4. Then, on every turn that passes, simply call

if (Assigned(DrinkMightPotionEvent)) then DrinkMightPotionEvent.Tick;

}

{ Define the types of timers as an enum for simplicity }
type TGameTimerType = (timSpeed,
timConfusion,
timBlindness,
timSeeInvisible,
timParalysis,
timFreeAction,
timCombatMastery,
timReflexes,
timMight);

{ Procedure Pointer for Event Hook }
type TGameTimerEvent = procedure(const Turns: Integer = 0);

{ Class Definition - it inherits the ICommonObject interface to gain access
to the StringValue method to allow easy persistance }
type TGameTimer = class(ICommonObject)
private
FTimerType: TGameTimerType; // Timer Type, from the enum previously defined
FTimerDuration: Integer; // Starting Duration, in turns
FTimerDurationLeft: Integer; // Duration Left, in turns
FTimerTickEvent: TGameTimerEvent; // Optional Event to call on each decrement
FTimerStartEvent: TGameTimerEvent; // Optional Event to call on starting the timer
FTimerEndEvent: TGameTimerEvent; // Optional Event to call on ending the timer (i.e. turns left = 0)

{ Private functions to support class properties defined below }
function GetStatus: Boolean;
function GetProgress: Integer;

public
{ Standard Constructor }
constructor Create(TimerType: TGameTimerType;
TimerDuration: Integer;
TimerTickEvent: TGameTimerEvent = nil;
TimerStartEvent: TGameTimerEvent = nil;
TimerEndEvent: TGameTimerEvent = nil);

{ Decrement the Timer by one turn.
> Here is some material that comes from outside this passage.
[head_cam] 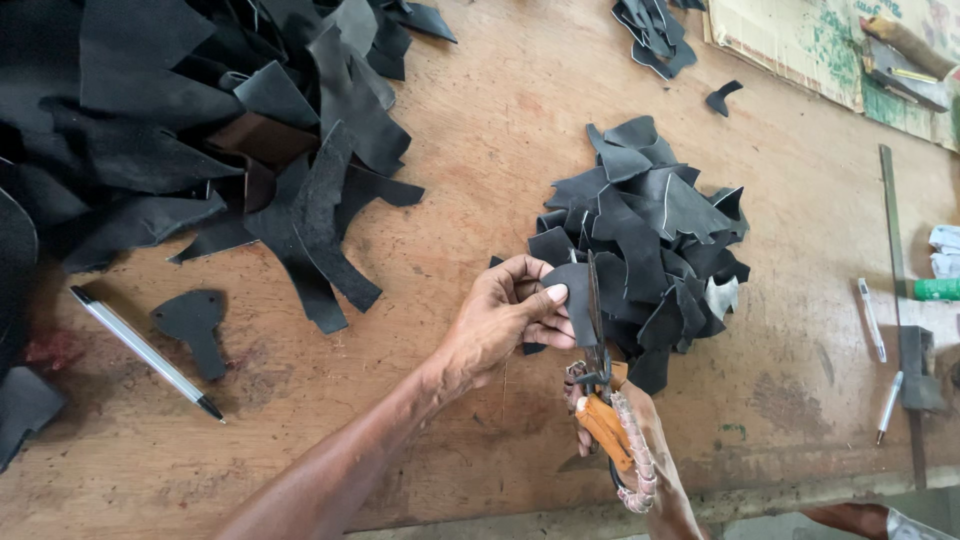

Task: The person uses shears to trim small black rubber pieces on a wooden workbench. They pick up each piece, cut along its edges, and place the trimmed piece into a growing pile. The process repeats with multiple pieces throughout the clip.

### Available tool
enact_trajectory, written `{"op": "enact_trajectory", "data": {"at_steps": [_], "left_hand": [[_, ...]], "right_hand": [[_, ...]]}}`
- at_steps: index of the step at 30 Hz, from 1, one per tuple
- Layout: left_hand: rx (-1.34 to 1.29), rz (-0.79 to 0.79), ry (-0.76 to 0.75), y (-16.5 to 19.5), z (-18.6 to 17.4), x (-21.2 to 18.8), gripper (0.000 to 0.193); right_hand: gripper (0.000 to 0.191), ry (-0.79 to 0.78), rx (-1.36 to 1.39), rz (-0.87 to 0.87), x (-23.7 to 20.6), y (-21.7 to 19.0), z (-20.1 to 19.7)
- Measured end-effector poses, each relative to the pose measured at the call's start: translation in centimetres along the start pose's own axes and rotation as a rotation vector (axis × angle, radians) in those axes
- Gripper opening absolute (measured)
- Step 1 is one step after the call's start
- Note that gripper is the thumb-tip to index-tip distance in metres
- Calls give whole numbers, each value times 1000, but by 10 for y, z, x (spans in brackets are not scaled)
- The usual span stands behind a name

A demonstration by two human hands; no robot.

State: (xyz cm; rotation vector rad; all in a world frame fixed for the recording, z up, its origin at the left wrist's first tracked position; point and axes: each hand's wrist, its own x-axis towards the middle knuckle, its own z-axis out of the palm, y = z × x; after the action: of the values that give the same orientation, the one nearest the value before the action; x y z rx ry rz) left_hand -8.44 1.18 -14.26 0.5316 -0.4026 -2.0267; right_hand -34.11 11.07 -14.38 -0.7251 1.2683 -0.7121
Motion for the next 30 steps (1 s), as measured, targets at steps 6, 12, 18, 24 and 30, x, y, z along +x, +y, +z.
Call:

Will return true if the timer has not expired }
function Tick: Boolean;

{ Interface Method for Persistance }
function GetStringValue: String;

{ Properties }
property TimerType: TGameTimerType read FTimerType; // Return the enum
property TimerDuration: Integer read FTimerDurationLeft; // Number of Turns left
property TimerProgress: Integer read GetProgress; // Number of Turns left as a percantage (0-100) of the original duration
property Active: Boolean read GetStatus; // True if Number of Turns left is > 0
end;


implementation

{ Standard Constructor - this is deliberately the only way to set up the duration etc }
constructor TGameTimer.Create(TimerType: TGameTimerType;
TimerDuration: Integer;
TimerTickEvent: TGameTimerEvent;
TimerStartEvent: TGameTimerEvent;
TimerEndEvent: TGameTimerEvent);
begin
{ Load the private member data }
FTimerType := TimerType;
FTimerDuration := TimerDuration;
FTimerDurationLeft := TimerDuration;
FTimerTickEvent := TimerTickEvent;
FTimerStartEvent := TimerStartEvent;
FTimerEndEvent := TimerEndEvent;

{ If we have a start event defined then execute it now }
if (Assigned(FTimerStartEvent)) then
FTimerStartEvent(FTimerDurationLeft);
end;

{ Return true if the timer hasn't expired }
function TGameTimer.GetStatus: Boolean;
begin
Result := FTimerDurationLeft > 0;
end;

{ Decrease the duration of the timer by a turn }
function TGameTimer.Tick: Boolean;
begin
Dec(FTimerDurationLeft);

{ Trigger events if they are defined }
if (FTimerDurationLeft > 0) then
begin
{ Interval Event }
if (Assigned(FTimerTickEvent)) then
FTimerTickEvent(FTimerDurationLeft);
end
else if (FTimerDurationLeft = 0) then
begin
{ End Event }
if (Assigned(FTimerEndEvent)) then
FTimerEndEvent(FTimerDurationLeft);
end;

{ Return true if the Timer is still active }
Result := GetStatus;
end;

{ Returns the number of Turns left as a percantage (0-100) of the original duration }
function TGameTimer.GetProgress: Integer;
var
Percentage: Double;
begin
Percentage := FTimerDurationLeft / FTimerDuration;
Result := Trunc(Percentage * 100);
end;

{ Get the Timer as a String }
function TGameTimer.GetStringValue: String;
begin
{ TODO: We will need to extend this to allow hashing of the attached procedures }
Result := Format('%d%d', [Ord(FTimerType), FTimerDuration]);
end;

1 comment:

Mario Donick said...

I think this is somewhat more elegant than my simple approach, because LambdaRogue 1.x is completly procedural, not object oriented.

I simply have ThePlayer.intEffect[1..40], every element of this array is a certain effect type, and the value of the element is the number of turns the effect is still active. And in every turn it is reduced, either by 1 or by a value dependent of the effect type.

Many months ago I started LambdaRogue 2.x, which will be object-oriented, however. I might steal your idea for that.